Irish-bred Thoroughbred racehorse

Solemia (foaled 20 February 2008) is an Irish-bred, French-trained Thoroughbred racehorse best known for winning the 2012 Prix de l'Arc de Triomphe. Before her win in the Arc, Solemia had won four of her twelve races, with her biggest win coming in the Group Two Prix Corrida at Saint-Cloud Racecourse in May 2012.

==Background==
Solemia is a bay filly with a white star bred in Ireland by the Wertheimer family. She was sired by the Critérium de Saint-Cloud winner Poliglote and was the last foal of the mare Brooklyn's Dance, winner of the Prix Cléopâtre. Both of Solemia's parents were owned and bred by the Wertheimers. Before Solemia's arrival, Poliglote's best flat racer had been the dual Grand Prix de Deauville winner Irish Wells. In recent years he has had some success as a sire of steeplechasers. Brooklyn's Dance produced five other stakes winners including the Prix Greffulhe winner Prospect Wells and was also closely related on her dam's side to many good winners including Green Dancer, Authorized, Makfi and Alhaarth.

Solemia is trained at Chantilly by the Spanish-born Carlos Laffon-Parias, and has been ridden to all her successes by Olivier Peslier.

==Racing career==

===2010-2011: early career===
Solemia did not appear as a two-year-old until October 17 when she finished unplaced in a maiden race at Longchamp. Fifteen days later she recorded her first success when Olivier Peslier rode her to a six length win in a minor race at Maisons-Laffitte.

As a three-year-old, Solemia ran four times at Saint-Cloud in minor stakes races, finishing fifth, third and second before winning her second race in the Listed Prix Joubert over 2400 metres on 30 September. Solemia was moved up to Group class for the first time for her final start of the year in the Prix du Conseil de Paris, in which she was matched against colts and older horses. She finished strongly but failed by a neck to catch the colt Vadamar.

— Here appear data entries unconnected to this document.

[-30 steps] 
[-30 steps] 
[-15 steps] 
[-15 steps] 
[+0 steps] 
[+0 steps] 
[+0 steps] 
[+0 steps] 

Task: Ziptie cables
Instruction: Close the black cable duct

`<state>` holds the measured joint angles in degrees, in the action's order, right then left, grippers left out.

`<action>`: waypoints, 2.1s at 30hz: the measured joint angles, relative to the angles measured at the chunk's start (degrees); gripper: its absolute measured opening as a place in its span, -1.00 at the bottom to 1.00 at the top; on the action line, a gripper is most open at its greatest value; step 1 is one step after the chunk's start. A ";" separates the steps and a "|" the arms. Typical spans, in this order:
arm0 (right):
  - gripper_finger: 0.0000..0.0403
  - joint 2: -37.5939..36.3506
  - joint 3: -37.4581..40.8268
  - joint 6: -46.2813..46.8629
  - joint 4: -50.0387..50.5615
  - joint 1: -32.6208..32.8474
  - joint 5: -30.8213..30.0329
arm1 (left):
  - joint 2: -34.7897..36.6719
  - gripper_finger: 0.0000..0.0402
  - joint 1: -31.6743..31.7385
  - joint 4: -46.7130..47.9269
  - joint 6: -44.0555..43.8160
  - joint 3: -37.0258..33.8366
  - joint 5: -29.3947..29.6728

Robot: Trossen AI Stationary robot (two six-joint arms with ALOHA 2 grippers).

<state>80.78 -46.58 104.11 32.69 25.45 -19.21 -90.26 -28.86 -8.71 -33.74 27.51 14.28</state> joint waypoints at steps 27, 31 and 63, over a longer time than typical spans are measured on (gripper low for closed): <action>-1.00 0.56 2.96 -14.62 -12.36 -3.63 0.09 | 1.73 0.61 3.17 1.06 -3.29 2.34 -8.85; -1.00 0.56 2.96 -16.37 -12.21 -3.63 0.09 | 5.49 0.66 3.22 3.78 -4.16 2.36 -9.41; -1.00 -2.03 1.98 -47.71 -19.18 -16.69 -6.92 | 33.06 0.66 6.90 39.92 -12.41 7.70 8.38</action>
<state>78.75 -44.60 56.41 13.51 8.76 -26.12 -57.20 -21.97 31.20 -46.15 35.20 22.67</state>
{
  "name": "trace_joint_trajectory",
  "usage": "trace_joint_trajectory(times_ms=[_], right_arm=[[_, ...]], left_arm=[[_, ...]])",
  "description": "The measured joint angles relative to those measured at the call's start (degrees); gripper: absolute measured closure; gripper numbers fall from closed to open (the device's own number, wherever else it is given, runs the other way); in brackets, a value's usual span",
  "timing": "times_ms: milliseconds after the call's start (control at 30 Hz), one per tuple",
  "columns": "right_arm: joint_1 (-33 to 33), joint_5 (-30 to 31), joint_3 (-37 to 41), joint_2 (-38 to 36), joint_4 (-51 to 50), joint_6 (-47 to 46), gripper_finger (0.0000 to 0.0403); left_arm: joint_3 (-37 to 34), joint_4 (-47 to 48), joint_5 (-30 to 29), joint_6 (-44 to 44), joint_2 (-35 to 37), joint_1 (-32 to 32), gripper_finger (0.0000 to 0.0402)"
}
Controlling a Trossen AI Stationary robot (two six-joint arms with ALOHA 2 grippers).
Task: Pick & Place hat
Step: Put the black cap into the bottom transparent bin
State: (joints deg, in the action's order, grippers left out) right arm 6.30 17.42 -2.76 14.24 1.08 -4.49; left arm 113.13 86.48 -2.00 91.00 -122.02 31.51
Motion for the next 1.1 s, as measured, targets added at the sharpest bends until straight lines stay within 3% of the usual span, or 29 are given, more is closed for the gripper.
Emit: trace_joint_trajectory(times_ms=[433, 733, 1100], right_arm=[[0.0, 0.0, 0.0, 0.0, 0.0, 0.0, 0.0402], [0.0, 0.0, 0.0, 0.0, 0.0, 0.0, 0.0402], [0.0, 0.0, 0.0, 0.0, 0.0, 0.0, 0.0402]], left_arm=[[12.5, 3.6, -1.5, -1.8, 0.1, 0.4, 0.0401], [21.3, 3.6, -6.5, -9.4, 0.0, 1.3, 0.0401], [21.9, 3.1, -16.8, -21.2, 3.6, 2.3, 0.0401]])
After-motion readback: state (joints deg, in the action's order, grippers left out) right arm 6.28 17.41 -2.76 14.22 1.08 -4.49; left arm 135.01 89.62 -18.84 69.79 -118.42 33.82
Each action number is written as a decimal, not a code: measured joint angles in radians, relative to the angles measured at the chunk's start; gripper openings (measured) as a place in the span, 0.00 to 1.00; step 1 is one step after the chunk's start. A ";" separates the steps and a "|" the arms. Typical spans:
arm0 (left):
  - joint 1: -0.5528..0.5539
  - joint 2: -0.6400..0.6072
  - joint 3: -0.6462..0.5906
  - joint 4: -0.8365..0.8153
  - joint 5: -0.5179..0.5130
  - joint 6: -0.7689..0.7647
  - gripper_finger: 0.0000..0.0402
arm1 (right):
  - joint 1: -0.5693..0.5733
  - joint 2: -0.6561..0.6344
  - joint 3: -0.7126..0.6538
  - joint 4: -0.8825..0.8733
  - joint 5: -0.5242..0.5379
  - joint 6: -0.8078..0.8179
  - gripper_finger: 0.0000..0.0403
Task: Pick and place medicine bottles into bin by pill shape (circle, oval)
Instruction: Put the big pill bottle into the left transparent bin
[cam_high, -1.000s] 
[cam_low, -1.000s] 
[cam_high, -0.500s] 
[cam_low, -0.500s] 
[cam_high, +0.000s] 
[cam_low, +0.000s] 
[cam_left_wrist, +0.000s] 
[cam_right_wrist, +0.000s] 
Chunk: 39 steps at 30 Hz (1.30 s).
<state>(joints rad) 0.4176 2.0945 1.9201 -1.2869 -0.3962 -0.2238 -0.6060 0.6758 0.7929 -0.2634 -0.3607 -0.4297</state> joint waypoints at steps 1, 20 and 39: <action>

===2012: four-year-old season===
Solemia began her four-year-old season impressively, with a four length win in the Listed Prix Lord Seymour at Longchamp in April. A month later she was made favourite for the Group Three Prix d'Hédouville but was beaten three lengths a head by the British gelding Allied Powers and the filly Molly Malone. She was later promoted to second when the runner-up was disqualified for causing interference. In the Prix Corrida at the end of May at Saint-Cloud, Solemia started at odds of 3/1 in a field which included the 2011 Arc de Triomphe runner-up Shareta. In a closely contested finish, she held off the late challenge of Shareta to win by a nose with Siyouma and Andromeda Galaxy less than a length behind. The Wertheimers' racing manager Pierre-Charles Bureau called the winner "very brave" and nominated the Grand Prix de Saint-Cloud as a likely target, explaining his view that the filly would be better over a longer distance. The form of the race worked out well: Shareta won the Yorkshire Oaks and Prix Vermeille while Siyouma won the Sun Chariot Stakes.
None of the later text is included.